On l’avait pas vu venir. Grâce à Capricci, la France découvre avec quelques trains de retard les deux premiers longs-métrages de Tetsuya Mariko, Destruction babies et Becoming Father, sortis respectivement en 2016 et 2018 au Japon, remarqués à l’époque dans plusieurs festivals internationaux. Comme récemment pour le cinéma d’ Hammaguchi, ou plus lointainement les regards de Miike et de Kitano, cet intérêt tardif a l’effet d’une petite bombe et témoigne des ressources toujours vivaces du cinéma nippon. C’est de l’aîné de cette curieuse engeance, récompensé à Locarno ainsi qu’ au Festival des 3 Continents en 2016, qu’il s’agira ici.
Destruction Babies s’ouvre sur les berges portuaires du village de Mitsuhama, au sud du Japon. Déjà, des riffs de guitare discordants lacèrent en off la quiétude du havre de pêcheurs. On le pressent : le récit, la représentation et sa réception seront mis en crise. La séparation de deux frères orphelins en est le catalyseur. Taira, le plus âgé, bagarreur invétéré, est passé à tabac par le gang de Takama sous les yeux de son jeune frère, Shota, avant de disparaître. On le retrouve en ville, à Matsuyama, dans des rixes ultra violentes qui se succèdent incessamment. Très vite, sous les poings enragés et les coups de pieds déchaînés, notre horizon d’attente vacille, piétiné par la rage insatiable de Taira. Paradoxe éclatant : la violence « gratuite » sur laquelle Mariko bâtit son film ne l’est en substance jamais.
Rarement la violence aura été filmée en toute conscience sur un tel mode autotélique. Elle n’a ni cause visible, ni but autre qu’elle-même. Elle ne dit rien mais elle agit, se fond en poétique. Filmée avec distance, souvent en plan moyen, dans une sécheresse redoutable, dans la durée et la répétition, elle s’affirme d’abord en contre-pied de ses représentations habituelles. Son caractère spectaculaire et légitime se voit battu en brèche. Ne reste alors que l’épuisement et son absurdité. Le film se niche au sein de cette esthétique de l’absurde en tant que chaque action n’en est pas une ; le récit et ses personnages disjonctent, débordent, se déstructurent dans une mécanique qui, brillamment, tourne à vide.

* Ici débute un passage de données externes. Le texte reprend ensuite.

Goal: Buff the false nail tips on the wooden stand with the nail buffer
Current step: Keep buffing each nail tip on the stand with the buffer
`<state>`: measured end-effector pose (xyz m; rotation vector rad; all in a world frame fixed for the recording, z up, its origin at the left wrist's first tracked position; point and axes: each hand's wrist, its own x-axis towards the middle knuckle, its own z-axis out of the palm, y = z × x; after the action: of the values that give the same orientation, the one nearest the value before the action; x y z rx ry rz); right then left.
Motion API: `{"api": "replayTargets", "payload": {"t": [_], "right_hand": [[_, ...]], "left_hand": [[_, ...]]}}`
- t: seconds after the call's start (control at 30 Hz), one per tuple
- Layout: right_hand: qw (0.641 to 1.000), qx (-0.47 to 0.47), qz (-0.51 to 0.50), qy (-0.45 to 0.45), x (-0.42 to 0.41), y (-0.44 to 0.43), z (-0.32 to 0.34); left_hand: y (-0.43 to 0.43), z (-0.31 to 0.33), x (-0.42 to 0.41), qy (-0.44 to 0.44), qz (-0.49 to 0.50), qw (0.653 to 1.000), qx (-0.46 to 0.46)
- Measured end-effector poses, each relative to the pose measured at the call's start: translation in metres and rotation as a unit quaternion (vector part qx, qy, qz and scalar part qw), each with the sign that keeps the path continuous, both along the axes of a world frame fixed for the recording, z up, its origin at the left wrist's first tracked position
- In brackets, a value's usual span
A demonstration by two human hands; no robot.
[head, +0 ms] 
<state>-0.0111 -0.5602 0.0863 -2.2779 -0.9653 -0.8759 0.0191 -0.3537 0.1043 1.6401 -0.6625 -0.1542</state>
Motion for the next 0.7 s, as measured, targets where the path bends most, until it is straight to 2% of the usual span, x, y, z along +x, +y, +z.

Le film de Mariko appartient à cette catégorie des mal aimables qui trouvent dans le malaise un terreau riche en réflexions. Au sens strict dans Destruction Babies, puisque c’est bien notre rapport à la violence qui apparaît renversé pour être interrogé. Vue à travers les écrans, à la télé ou au cinéma, filmée sur téléphone portable, la sauvagerie est attrayante, fascinante. Divertissante. Jusqu’à ce qu’elle nous saute à la gueule. En dépit de sa forme conceptuelle, le film ne s’étouffe pas dans un système intellectuel. C’est le grand tour de force du cinéaste, d’incarner la brutalité, de donner à penser par une épreuve sensible sous un prisme toutefois distancié.
Or il y a tant à penser de cet objet étrange et fracassant. Sans doute que l’ordre ébranlé par l’auteur se révèle non seulement esthétique et narratif, mais aussi sociétal et politique. À la mesure présupposée vertu suprême du Japon, Mariko lui substitue une hubris réelle, celle du rapport de force, de la virilité, de la lutte comme principe d’existence, des médias et du modèle consumériste qui cristallisent ensemble dans l’espace de la ville. La réception de l’œuvre comme métaphore du grippement des valeurs d’un pays qui prône séculairement la quête d’une performance de soi, que les mutations modernes ont sûrement tendu vers le pire, est l’une des plus exaltantes. Les deux frères – privés d’ascendance, rappelons-le – évoqueraient l’état d’âme d’une jeunesse livrée à elle-même par ses aînés dans une jungle où elle ne trouverait plus sa place ni de sens. En somme, voilà un film qui, tant pour ce qu’il augure de la carrière de Mariko que pour son contenu riche et mystérieux, nous laisse bien enthousiastes.
Destruction babies / De Tetsuya Mariko / Avec Yûga Yagira, Masaki Suda, Nijirô Murakami / Japon / 1h 57 min / Sortie le 27 juillet 2022.